Records from a data source
═══

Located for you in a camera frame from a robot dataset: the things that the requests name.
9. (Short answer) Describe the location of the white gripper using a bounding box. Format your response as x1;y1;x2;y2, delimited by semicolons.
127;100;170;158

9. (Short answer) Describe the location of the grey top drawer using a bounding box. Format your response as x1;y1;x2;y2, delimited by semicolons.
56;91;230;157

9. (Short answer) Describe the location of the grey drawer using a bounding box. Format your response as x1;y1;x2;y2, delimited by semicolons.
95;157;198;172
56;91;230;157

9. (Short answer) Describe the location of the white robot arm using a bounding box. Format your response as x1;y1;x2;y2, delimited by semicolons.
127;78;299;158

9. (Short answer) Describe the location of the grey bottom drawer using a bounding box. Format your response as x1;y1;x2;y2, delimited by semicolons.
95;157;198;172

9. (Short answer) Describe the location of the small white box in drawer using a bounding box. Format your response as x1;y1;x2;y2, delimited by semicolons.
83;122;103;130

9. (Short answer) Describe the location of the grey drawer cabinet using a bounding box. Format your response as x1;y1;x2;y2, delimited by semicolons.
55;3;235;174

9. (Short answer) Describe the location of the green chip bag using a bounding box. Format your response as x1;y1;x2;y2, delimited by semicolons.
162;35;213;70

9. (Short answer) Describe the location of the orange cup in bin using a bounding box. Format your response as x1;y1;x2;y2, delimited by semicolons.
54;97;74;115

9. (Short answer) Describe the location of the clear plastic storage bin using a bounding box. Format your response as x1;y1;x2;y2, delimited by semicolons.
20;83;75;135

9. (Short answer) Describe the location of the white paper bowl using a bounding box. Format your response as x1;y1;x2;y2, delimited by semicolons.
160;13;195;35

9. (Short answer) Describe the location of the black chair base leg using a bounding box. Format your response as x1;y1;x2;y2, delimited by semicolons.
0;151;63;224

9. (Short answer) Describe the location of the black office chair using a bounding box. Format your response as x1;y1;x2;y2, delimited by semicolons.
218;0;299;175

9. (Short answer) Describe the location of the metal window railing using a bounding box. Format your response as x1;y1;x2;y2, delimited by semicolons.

═══

**What to work on**
Go through the data above and repeat all of it exactly.

**Output below**
Located for you in a camera frame from a robot dataset: the things that the requests name.
9. (Short answer) Describe the location of the white gripper using a bounding box. Format your response as x1;y1;x2;y2, delimited by semicolons.
127;100;170;158

9. (Short answer) Describe the location of the grey top drawer using a bounding box. Format your response as x1;y1;x2;y2, delimited by semicolons.
56;91;230;157

9. (Short answer) Describe the location of the grey drawer using a bounding box. Format your response as x1;y1;x2;y2, delimited by semicolons.
95;157;198;172
56;91;230;157

9. (Short answer) Describe the location of the white robot arm using a bounding box. Format your response as x1;y1;x2;y2, delimited by semicolons.
127;78;299;158

9. (Short answer) Describe the location of the grey bottom drawer using a bounding box. Format your response as x1;y1;x2;y2, delimited by semicolons.
95;157;198;172

9. (Short answer) Describe the location of the small white box in drawer using a bounding box. Format your response as x1;y1;x2;y2, delimited by semicolons.
83;122;103;130

9. (Short answer) Describe the location of the grey drawer cabinet using a bounding box. Format your response as x1;y1;x2;y2, delimited by semicolons.
55;3;235;174

9. (Short answer) Describe the location of the green chip bag using a bounding box. Format your response as x1;y1;x2;y2, delimited by semicolons.
162;35;213;70

9. (Short answer) Describe the location of the orange cup in bin using a bounding box. Format your response as x1;y1;x2;y2, delimited by semicolons.
54;97;74;115

9. (Short answer) Describe the location of the clear plastic storage bin using a bounding box. Format your response as x1;y1;x2;y2, delimited by semicolons.
20;83;75;135

9. (Short answer) Describe the location of the white paper bowl using a bounding box. Format your response as x1;y1;x2;y2, delimited by semicolons.
160;13;195;35

9. (Short answer) Describe the location of the black chair base leg using a bounding box. Format your response as x1;y1;x2;y2, delimited by semicolons.
0;151;63;224

9. (Short answer) Describe the location of the black office chair using a bounding box. Format your response as x1;y1;x2;y2, delimited by semicolons.
218;0;299;175

9. (Short answer) Describe the location of the metal window railing using a bounding box. Format your response as x1;y1;x2;y2, delimited by semicolons.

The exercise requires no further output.